__WHAT NEEDS TO BE DONE__:
Please copy each line below that contains the word "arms".
***
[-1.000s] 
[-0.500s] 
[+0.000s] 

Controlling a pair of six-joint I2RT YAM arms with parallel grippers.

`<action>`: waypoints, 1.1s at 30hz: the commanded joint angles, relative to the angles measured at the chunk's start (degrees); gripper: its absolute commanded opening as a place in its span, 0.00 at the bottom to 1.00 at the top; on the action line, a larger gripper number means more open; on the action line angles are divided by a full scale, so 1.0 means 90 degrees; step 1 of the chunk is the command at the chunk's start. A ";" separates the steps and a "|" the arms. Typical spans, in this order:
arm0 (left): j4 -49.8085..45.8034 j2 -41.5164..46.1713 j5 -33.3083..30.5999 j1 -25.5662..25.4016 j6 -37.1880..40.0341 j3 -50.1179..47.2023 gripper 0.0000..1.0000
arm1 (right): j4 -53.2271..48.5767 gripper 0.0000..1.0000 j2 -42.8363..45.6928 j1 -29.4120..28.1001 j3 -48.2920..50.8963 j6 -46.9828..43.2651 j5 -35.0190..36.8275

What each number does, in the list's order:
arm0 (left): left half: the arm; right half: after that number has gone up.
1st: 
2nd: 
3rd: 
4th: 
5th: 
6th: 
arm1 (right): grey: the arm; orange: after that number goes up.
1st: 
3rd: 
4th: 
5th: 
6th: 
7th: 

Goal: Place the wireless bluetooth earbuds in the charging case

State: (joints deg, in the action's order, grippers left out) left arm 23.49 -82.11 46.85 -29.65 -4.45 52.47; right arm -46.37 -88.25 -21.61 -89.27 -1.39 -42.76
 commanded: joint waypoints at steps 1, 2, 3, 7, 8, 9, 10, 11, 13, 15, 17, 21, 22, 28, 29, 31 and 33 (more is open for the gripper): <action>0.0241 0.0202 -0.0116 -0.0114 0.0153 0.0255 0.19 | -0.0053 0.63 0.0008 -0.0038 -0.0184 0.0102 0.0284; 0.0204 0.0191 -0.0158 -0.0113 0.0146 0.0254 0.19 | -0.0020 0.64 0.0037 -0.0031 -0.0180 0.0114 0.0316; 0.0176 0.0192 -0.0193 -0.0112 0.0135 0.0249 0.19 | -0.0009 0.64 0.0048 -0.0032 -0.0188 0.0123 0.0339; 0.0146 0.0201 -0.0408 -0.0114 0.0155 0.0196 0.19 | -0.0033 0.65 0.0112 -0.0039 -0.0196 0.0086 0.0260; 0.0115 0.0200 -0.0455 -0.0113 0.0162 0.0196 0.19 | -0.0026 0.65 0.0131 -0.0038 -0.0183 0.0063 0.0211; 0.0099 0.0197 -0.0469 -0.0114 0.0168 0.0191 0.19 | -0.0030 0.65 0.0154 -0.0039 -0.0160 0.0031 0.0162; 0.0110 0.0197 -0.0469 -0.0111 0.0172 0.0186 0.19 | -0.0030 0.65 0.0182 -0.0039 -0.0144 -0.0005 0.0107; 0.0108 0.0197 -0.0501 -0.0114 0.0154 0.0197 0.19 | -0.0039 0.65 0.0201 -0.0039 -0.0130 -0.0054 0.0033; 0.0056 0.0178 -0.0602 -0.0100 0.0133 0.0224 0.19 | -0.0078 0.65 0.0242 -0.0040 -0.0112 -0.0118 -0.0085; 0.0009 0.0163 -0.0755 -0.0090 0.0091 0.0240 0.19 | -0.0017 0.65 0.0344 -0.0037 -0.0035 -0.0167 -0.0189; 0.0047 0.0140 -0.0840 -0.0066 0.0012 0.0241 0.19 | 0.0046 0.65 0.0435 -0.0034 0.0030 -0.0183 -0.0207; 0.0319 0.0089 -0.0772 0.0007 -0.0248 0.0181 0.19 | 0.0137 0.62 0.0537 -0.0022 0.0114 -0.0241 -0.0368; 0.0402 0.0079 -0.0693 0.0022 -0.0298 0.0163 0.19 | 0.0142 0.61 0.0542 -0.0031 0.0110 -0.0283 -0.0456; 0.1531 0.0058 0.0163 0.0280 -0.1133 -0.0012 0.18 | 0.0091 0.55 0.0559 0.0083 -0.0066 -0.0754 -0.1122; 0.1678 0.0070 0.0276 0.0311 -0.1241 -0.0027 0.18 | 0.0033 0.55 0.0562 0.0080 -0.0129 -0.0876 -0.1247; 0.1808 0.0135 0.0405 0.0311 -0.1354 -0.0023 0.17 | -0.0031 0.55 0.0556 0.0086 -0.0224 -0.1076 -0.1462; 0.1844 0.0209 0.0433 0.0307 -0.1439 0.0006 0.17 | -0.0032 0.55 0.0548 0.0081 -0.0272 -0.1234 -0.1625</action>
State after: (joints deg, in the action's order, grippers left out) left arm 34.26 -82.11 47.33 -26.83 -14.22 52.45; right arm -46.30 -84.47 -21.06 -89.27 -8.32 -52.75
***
__RESULT FOR THIS TASK__:
Controlling a pair of six-joint I2RT YAM arms with parallel grippers.
`<action>`: waypoints, 1.1s at 30hz: the commanded joint angles, relative to the angles measured at the chunk's start (degrees); gripper: its absolute commanded opening as a place in its span, 0.00 at the bottom to 1.00 at the top; on the action line, a larger gripper number means more open; on the action line angles are divided by a full scale, so 1.0 means 90 degrees; step 1 of the chunk is the command at the chunk's start. A ";" separates the steps and a "|" the arms. Typical spans, in this order:

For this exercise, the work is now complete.